### Data records ###

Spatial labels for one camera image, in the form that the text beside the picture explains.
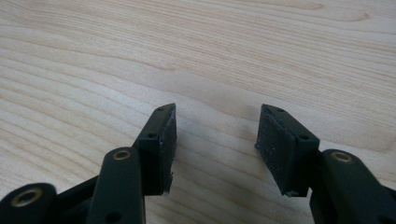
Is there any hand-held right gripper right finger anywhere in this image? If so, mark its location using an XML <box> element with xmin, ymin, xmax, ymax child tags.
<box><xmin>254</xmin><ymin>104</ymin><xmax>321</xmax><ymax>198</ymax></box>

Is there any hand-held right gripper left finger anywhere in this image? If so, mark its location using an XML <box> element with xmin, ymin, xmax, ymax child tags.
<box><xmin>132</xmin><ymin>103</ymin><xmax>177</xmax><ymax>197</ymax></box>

###
### Data records ###

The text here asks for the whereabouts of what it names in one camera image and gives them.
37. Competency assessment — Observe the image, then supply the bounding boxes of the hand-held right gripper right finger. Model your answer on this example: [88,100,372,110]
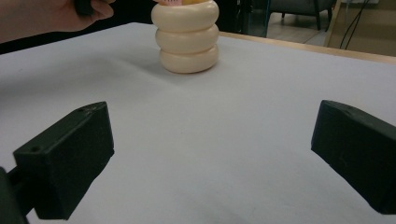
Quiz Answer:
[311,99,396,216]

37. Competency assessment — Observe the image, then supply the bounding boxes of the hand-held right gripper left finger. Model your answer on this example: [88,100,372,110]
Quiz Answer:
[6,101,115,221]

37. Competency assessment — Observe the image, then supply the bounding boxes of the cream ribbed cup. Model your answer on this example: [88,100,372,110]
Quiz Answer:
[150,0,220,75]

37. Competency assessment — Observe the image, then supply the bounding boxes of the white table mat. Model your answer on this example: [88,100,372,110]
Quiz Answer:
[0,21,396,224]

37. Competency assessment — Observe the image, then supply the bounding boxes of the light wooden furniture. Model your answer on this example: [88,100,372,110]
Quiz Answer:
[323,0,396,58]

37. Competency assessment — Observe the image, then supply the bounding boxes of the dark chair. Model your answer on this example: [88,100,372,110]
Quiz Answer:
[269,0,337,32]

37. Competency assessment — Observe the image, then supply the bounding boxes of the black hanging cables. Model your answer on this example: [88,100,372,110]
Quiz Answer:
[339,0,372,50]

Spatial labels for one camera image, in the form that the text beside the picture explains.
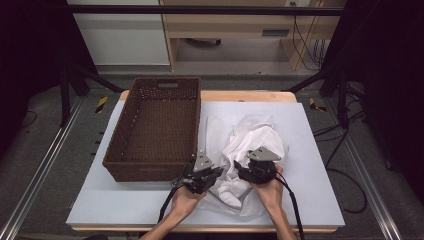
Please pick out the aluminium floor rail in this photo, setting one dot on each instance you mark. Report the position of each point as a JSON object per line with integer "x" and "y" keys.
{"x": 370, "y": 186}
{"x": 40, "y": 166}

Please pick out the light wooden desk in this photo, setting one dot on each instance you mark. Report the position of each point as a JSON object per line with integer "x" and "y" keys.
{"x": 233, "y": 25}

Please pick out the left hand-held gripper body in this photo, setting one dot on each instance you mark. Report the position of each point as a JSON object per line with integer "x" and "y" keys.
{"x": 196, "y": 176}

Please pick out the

###
### Data records ###

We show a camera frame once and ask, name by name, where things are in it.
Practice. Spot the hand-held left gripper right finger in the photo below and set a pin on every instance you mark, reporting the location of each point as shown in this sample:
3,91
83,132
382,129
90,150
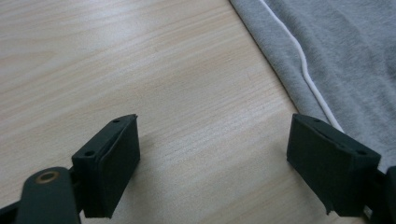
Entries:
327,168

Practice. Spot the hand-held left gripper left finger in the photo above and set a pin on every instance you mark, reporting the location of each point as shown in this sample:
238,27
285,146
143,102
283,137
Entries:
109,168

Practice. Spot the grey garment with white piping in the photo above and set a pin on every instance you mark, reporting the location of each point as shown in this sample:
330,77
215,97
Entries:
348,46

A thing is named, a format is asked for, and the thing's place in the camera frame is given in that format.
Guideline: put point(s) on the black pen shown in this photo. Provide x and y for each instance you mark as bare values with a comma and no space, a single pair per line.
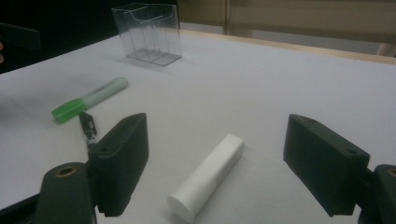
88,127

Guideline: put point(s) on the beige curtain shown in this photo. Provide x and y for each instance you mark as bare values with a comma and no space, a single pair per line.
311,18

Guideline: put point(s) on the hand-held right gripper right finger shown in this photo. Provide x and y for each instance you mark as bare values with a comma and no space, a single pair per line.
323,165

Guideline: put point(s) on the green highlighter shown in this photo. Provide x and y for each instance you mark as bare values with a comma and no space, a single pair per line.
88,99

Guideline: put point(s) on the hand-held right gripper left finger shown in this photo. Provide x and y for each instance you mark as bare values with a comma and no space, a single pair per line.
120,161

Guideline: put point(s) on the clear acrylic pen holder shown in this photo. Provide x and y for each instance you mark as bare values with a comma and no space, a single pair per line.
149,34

###

In the listing above, find every line with the word "element" and copy it out.

# Your response
Is there any hand-held right gripper right finger anywhere in this image? If so, mark its location using an XML <box> element with xmin, ymin, xmax, ymax child tags.
Is there any hand-held right gripper left finger anywhere in this image? If so, mark its location using an XML <box> element with xmin, ymin, xmax, ymax child tags.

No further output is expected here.